4. A computer device comprising a memory and a processor, the memory having stored therein computer-readable instructions that, when executed by the processor, cause the processor to perform the method of any of claims 1-3.

5. A storage medium storing computer-readable instructions that, when executed by one or more processors, cause the one or more processors to perform the method of any one of claims 1-3.

Background

In real life, people's lives are not separated from social networks, and social networks such as microblogs, facebooks, twitter and the like play a vital role in our lives. With the rapid development of internet and world wide web technologies, researchers have grown their interest in social networking research, which has contributed greatly to mining dense subgraphs in social networks. Many dense subgraph models have been proposed in current research, such as k-nuclei, k-trusses, and blobs.
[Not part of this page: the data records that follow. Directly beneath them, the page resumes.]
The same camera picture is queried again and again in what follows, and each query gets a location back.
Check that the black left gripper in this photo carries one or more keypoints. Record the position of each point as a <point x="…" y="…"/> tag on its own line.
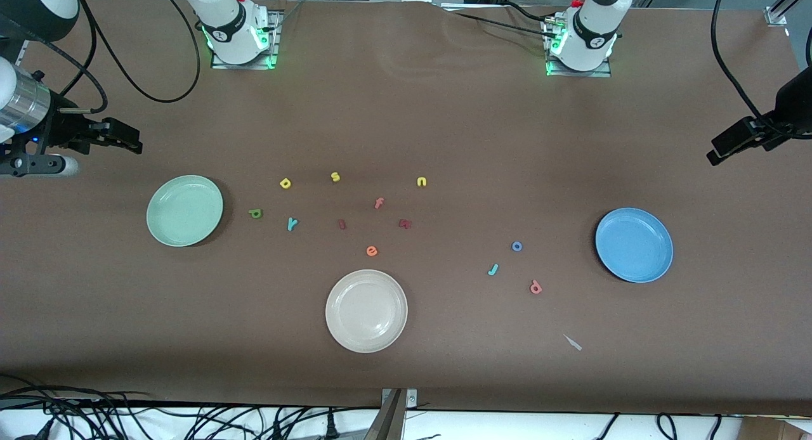
<point x="788" y="115"/>

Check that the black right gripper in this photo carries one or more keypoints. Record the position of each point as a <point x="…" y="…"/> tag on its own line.
<point x="65" y="133"/>

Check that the teal foam letter y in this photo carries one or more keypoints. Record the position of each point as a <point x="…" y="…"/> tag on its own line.
<point x="292" y="224"/>

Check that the pink foam letter d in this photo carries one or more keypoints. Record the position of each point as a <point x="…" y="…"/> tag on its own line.
<point x="533" y="290"/>

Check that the teal foam letter j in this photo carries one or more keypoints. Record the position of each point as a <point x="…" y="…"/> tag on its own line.
<point x="494" y="269"/>

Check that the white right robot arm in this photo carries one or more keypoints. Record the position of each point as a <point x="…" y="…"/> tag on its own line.
<point x="231" y="28"/>

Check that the green plate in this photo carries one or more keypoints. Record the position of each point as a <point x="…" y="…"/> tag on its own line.
<point x="184" y="210"/>

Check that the aluminium corner profile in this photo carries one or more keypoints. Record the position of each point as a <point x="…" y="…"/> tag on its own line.
<point x="777" y="14"/>

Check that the blue plate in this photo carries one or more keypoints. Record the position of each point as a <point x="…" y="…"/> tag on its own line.
<point x="634" y="245"/>

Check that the small white paper scrap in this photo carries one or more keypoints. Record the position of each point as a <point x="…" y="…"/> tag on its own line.
<point x="573" y="343"/>

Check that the brown cardboard box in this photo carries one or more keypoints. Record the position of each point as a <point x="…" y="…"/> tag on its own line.
<point x="774" y="430"/>

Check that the cream white plate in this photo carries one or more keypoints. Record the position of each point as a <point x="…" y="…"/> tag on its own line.
<point x="366" y="310"/>

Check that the black power plug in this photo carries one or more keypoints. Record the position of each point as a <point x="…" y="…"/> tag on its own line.
<point x="330" y="425"/>

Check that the aluminium table leg profile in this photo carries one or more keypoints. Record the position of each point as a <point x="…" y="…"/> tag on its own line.
<point x="387" y="421"/>

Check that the aluminium edge rail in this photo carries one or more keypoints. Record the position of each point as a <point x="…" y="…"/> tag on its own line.
<point x="21" y="52"/>

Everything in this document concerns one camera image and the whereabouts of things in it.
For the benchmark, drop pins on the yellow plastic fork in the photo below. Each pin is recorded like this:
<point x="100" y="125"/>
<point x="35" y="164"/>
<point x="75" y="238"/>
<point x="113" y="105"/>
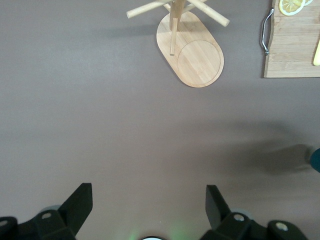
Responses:
<point x="317" y="55"/>

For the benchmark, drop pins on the brown table mat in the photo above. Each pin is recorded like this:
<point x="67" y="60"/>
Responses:
<point x="100" y="125"/>

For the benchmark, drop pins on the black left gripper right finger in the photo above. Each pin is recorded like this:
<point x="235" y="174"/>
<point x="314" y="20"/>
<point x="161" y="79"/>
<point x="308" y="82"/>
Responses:
<point x="217" y="207"/>

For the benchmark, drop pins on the dark teal mug yellow inside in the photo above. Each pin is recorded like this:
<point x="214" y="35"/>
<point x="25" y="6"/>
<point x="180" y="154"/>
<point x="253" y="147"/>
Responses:
<point x="316" y="160"/>

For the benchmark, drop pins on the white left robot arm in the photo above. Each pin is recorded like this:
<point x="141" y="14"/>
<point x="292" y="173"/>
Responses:
<point x="152" y="238"/>

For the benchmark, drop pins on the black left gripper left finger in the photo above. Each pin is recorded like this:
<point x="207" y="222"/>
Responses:
<point x="75" y="210"/>

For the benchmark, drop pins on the lemon slice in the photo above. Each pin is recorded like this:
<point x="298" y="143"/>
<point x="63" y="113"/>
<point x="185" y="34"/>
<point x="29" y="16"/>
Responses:
<point x="291" y="6"/>

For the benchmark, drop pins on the wooden mug tree rack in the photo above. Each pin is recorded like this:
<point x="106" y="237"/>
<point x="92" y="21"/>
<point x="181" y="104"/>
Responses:
<point x="200" y="62"/>

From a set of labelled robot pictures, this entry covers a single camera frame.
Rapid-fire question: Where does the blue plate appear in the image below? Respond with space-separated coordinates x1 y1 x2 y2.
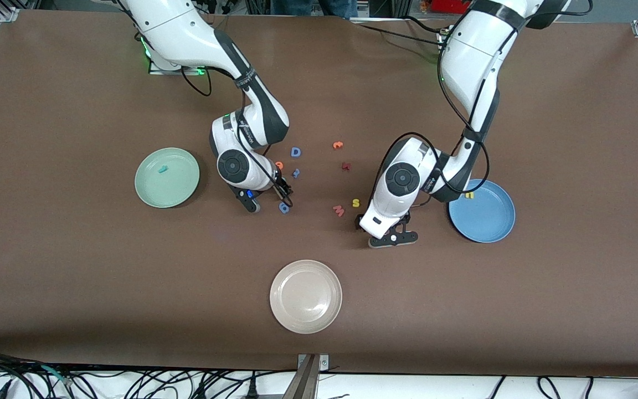
448 178 516 244

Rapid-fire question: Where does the beige plate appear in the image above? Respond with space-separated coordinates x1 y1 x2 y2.
269 259 343 335

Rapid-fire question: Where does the pale green plate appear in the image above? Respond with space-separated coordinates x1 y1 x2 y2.
135 147 200 209

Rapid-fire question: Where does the person in blue jeans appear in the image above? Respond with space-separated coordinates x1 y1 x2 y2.
272 0 358 18

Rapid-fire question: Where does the aluminium profile bar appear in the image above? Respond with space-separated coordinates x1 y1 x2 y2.
283 355 320 399

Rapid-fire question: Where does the red box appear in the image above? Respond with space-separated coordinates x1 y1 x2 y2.
431 0 472 14

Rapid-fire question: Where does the brown table cover sheet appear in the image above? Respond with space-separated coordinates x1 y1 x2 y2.
0 10 638 378

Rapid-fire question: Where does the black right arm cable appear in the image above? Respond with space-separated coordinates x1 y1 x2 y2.
179 65 296 209

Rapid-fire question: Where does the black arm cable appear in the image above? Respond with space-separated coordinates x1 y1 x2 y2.
179 65 296 209
372 22 491 208

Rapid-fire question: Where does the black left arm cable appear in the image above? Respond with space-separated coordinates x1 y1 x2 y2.
372 22 491 208

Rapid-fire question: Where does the metal corner bracket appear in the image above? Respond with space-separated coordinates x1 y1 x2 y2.
297 354 330 373

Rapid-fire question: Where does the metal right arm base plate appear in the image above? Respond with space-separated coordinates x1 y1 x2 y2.
148 53 209 76

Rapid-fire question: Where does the black base cable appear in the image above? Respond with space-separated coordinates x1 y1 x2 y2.
404 15 450 37
352 22 448 48

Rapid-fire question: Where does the teal cable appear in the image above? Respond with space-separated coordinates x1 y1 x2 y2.
42 363 73 386

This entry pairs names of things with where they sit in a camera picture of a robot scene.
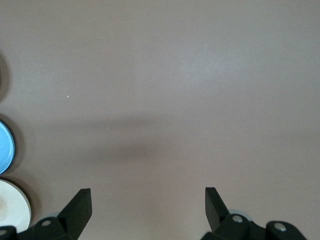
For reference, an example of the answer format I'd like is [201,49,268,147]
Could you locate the blue round plate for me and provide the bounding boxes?
[0,120,16,175]

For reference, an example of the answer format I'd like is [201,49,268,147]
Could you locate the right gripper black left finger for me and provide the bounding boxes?
[16,188,93,240]

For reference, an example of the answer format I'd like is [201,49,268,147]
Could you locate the beige round plate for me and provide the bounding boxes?
[0,178,32,234]

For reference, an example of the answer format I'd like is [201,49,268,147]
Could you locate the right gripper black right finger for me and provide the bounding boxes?
[201,186,267,240]

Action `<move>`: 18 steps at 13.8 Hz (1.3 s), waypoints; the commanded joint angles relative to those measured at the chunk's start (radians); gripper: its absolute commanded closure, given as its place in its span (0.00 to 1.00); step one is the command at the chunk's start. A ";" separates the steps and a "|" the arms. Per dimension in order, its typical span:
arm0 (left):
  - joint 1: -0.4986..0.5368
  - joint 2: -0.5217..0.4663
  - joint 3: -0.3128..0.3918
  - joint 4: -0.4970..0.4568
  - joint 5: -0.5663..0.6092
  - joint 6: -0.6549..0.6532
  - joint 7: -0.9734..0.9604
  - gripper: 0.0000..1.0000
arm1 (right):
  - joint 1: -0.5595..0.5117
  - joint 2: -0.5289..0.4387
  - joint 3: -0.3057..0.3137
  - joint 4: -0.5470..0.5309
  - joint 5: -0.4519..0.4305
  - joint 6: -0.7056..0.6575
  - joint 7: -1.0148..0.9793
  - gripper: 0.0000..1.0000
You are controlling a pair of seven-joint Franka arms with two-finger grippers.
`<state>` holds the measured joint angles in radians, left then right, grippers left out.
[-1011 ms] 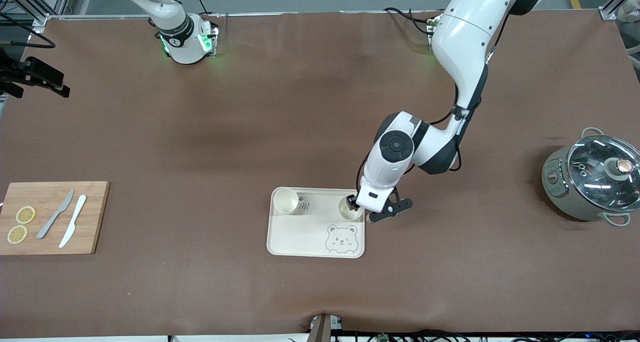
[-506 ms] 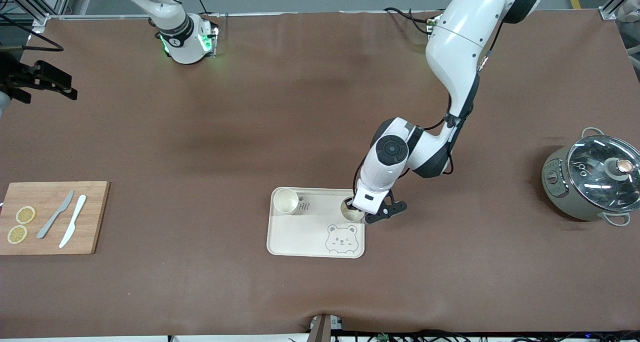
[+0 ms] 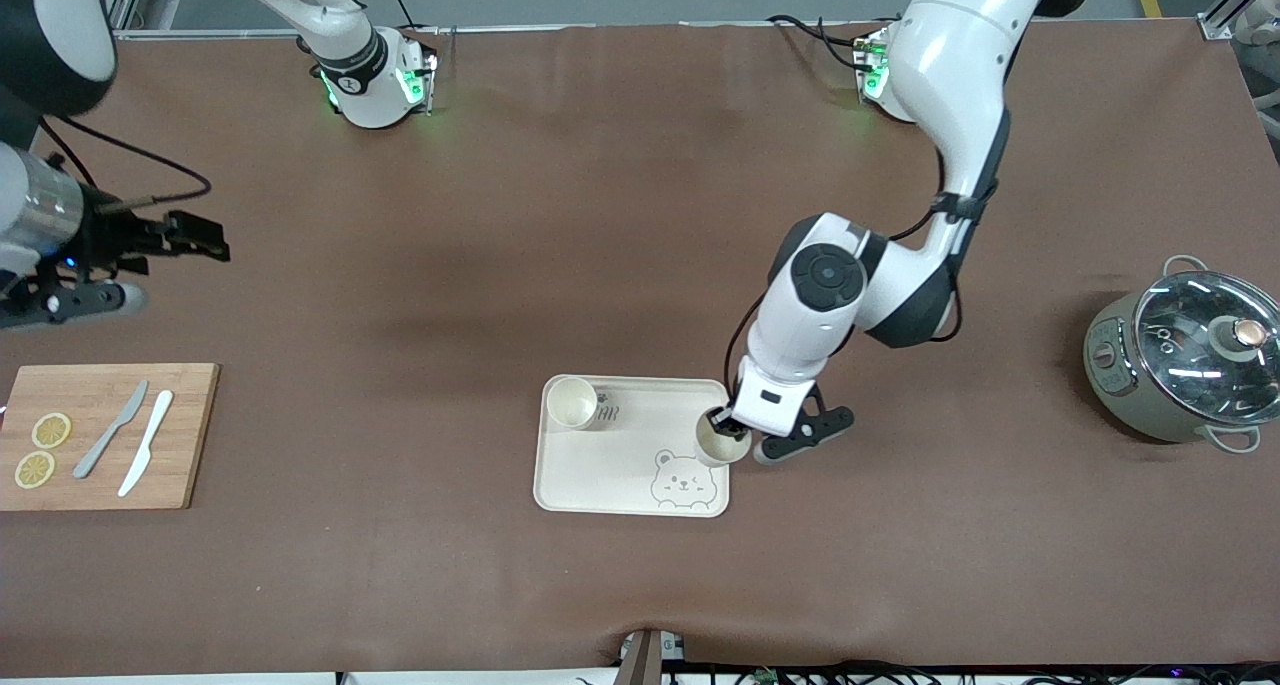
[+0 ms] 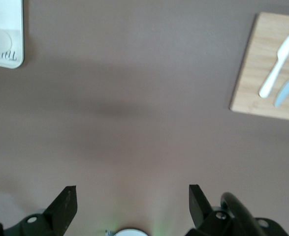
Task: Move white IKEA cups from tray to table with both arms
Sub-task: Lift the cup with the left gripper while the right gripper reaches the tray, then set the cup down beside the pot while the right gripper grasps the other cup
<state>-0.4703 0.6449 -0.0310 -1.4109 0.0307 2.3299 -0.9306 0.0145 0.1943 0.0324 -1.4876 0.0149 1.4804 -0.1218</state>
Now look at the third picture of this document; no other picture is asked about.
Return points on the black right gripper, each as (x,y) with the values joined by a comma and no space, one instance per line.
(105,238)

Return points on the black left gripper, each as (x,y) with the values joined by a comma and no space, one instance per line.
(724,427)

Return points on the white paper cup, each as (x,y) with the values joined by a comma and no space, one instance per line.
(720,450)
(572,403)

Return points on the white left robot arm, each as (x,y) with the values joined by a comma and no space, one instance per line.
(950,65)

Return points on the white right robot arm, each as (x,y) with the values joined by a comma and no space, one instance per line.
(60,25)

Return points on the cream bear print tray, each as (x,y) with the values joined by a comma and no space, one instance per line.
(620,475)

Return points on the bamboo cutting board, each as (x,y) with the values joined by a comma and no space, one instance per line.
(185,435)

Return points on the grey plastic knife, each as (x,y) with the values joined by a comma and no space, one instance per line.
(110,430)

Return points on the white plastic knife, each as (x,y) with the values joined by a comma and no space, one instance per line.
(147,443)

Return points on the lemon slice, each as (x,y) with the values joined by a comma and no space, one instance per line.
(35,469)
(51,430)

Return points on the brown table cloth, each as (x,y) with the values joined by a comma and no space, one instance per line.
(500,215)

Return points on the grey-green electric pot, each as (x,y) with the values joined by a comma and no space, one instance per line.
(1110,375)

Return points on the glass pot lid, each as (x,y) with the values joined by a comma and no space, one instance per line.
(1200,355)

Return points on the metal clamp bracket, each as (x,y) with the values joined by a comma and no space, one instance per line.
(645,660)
These models play a great role in protein structure prediction, error correction coding, network topology analysis, computer vision, combinatorial auctions. However, in the current research, most studies only consider unsigned social networks, i.e. consider all relationships as forward relationships, and all users as friends. However, the interaction between users involves a connection of positive (e.g., friends) and negative (e.g., enemies). In large social networks, both positive and negative relationships should exist, and if negative relationships are ignored, it may not be possible to correctly mine dense subgraphs in a signed network. For the theta blob, it places a constraint on the number of positive and negative neighbors of each vertex in the dense subgraph to ensure that the vertex has a greater number of positive neighbors than negative neighbors. And the maximum signed theta group in the signed network is mined, so that the most important characteristics in the social network can be more clearly known, and meanwhile, the signed network is greatly helped to be maintained. However, in the existing research, the existing efficiency for mining the maximum signed θ cliques in the symbol network is not high.

Disclosure of Invention

For a symbol network, there may be friends and enemy relationships between users, and the relationships between users may significantly affect the stability of the symbol network. The invention proposes a new model based on a symbolic network, namely a maximum signed theta-blob, which satisfies four conditions: the difference between the number of positive neighbors and the number of negative neighbors of any vertex is required to be more than or equal to theta; is extremely large, i.e., any of its hypergraphs is not a signed θ blob; the number of points is the largest; is a blob, i.e., each pair of vertices in the blob is adjacent.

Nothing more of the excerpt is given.